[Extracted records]
━━━━━━━━━━

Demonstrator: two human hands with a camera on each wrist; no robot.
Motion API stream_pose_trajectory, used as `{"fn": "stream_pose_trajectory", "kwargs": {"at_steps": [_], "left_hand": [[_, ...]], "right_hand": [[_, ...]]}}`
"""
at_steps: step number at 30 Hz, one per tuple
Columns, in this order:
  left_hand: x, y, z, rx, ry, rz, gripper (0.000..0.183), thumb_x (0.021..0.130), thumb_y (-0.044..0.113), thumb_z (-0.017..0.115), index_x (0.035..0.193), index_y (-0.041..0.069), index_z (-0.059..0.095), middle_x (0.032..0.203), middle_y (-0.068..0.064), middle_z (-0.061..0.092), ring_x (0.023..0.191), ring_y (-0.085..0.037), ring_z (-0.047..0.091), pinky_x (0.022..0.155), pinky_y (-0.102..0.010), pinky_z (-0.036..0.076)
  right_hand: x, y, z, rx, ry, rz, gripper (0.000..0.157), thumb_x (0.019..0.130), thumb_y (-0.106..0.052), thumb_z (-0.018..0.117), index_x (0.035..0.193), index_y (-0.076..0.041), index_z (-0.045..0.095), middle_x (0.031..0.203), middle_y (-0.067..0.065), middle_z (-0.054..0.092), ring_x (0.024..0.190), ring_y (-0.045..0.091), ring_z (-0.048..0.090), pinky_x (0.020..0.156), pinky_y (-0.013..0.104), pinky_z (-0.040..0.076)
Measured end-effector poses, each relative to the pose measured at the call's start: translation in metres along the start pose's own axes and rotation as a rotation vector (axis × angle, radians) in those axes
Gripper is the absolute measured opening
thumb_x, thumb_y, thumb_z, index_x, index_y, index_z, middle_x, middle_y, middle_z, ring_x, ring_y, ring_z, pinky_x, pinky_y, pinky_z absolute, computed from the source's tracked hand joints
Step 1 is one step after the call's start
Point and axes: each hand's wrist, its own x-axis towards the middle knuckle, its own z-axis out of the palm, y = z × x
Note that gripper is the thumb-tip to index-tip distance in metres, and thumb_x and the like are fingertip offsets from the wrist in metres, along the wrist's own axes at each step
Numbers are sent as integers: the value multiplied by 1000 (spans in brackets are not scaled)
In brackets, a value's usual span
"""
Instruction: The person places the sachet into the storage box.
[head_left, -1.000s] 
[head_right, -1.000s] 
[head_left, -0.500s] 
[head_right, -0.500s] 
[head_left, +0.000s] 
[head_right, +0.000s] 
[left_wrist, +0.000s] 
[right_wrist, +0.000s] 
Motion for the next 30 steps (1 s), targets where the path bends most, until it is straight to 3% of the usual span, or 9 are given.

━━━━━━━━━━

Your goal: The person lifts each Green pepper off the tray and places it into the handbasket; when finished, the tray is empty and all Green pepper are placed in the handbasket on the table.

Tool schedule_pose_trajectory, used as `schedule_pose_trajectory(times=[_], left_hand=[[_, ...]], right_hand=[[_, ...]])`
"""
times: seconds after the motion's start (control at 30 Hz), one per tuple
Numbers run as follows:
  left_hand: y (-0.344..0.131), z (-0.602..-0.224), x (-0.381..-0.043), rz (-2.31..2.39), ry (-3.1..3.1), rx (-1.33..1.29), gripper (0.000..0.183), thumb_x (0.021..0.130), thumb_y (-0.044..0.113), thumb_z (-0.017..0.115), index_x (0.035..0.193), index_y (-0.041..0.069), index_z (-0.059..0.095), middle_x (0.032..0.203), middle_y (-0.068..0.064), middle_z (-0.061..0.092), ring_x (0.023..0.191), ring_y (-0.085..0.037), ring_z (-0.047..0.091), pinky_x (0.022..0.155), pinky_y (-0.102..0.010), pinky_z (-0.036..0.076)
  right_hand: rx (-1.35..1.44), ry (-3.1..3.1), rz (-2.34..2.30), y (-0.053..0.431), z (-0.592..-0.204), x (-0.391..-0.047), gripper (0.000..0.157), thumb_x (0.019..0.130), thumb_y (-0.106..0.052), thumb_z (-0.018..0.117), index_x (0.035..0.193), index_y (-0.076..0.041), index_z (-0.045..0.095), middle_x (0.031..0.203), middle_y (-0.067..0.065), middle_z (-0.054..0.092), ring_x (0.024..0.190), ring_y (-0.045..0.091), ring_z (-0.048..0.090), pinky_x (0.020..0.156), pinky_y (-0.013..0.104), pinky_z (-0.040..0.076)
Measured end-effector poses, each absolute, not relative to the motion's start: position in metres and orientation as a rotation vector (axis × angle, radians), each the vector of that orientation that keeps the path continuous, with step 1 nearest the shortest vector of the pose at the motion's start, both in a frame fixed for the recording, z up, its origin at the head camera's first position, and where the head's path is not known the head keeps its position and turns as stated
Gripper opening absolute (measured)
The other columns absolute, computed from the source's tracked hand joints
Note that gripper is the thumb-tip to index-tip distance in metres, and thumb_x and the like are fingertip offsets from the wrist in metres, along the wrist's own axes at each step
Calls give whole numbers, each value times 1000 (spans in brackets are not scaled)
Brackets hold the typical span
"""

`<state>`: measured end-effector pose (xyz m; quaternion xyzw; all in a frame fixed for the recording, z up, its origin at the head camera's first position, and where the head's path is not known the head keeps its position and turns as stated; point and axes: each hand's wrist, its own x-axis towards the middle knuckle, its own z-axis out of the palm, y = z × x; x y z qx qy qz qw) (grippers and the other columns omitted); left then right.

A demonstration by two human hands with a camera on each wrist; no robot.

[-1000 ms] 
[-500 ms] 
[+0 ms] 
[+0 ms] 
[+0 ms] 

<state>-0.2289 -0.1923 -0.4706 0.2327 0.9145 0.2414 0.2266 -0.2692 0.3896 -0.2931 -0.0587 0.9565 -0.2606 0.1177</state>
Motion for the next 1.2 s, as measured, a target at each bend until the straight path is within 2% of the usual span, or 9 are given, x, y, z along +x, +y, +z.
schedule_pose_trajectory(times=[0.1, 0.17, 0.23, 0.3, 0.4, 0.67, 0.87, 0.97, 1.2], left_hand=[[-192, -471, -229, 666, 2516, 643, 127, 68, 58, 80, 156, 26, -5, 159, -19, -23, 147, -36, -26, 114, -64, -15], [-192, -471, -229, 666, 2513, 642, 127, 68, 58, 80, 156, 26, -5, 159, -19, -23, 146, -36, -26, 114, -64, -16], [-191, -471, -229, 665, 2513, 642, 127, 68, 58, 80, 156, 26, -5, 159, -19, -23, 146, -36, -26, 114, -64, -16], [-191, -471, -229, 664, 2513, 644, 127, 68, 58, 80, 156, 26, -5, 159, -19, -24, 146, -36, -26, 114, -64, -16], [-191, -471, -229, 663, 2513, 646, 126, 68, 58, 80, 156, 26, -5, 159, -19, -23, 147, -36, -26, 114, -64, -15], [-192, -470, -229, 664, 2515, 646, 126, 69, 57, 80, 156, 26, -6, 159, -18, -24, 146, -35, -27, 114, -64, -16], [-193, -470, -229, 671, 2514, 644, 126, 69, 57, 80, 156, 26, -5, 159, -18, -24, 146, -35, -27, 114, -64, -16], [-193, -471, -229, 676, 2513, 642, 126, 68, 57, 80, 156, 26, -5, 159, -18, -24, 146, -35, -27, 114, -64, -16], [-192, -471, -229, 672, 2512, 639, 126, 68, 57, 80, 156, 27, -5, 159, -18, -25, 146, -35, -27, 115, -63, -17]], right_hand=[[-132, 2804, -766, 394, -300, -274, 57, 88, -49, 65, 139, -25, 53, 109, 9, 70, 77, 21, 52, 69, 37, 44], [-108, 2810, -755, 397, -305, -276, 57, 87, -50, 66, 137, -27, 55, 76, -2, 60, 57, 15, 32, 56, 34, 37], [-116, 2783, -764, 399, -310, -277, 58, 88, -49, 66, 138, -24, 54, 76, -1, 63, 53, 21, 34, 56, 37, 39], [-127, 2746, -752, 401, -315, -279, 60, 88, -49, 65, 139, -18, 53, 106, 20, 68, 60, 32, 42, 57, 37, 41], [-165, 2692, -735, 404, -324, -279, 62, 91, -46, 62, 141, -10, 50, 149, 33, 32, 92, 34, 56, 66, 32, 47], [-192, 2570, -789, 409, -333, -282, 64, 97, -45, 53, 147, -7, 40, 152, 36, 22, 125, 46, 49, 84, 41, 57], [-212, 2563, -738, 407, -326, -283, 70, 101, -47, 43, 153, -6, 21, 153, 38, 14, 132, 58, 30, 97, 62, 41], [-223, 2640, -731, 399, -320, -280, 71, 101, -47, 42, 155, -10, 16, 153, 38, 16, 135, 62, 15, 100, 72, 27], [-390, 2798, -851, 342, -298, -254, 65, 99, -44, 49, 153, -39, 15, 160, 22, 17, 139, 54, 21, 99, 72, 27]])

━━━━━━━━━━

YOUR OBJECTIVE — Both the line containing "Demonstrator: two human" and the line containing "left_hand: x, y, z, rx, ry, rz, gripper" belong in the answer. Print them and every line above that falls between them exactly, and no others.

ANSWER BOX —
Demonstrator: two human hands with a camera on each wrist; no robot.
Motion API stream_pose_trajectory, used as `{"fn": "stream_pose_trajectory", "kwargs": {"at_steps": [_], "left_hand": [[_, ...]], "right_hand": [[_, ...]]}}`
"""
at_steps: step number at 30 Hz, one per tuple
Columns, in this order:
  left_hand: x, y, z, rx, ry, rz, gripper (0.000..0.183), thumb_x (0.021..0.130), thumb_y (-0.044..0.113), thumb_z (-0.017..0.115), index_x (0.035..0.193), index_y (-0.041..0.069), index_z (-0.059..0.095), middle_x (0.032..0.203), middle_y (-0.068..0.064), middle_z (-0.061..0.092), ring_x (0.023..0.191), ring_y (-0.085..0.037), ring_z (-0.047..0.091), pinky_x (0.022..0.155), pinky_y (-0.102..0.010), pinky_z (-0.036..0.076)

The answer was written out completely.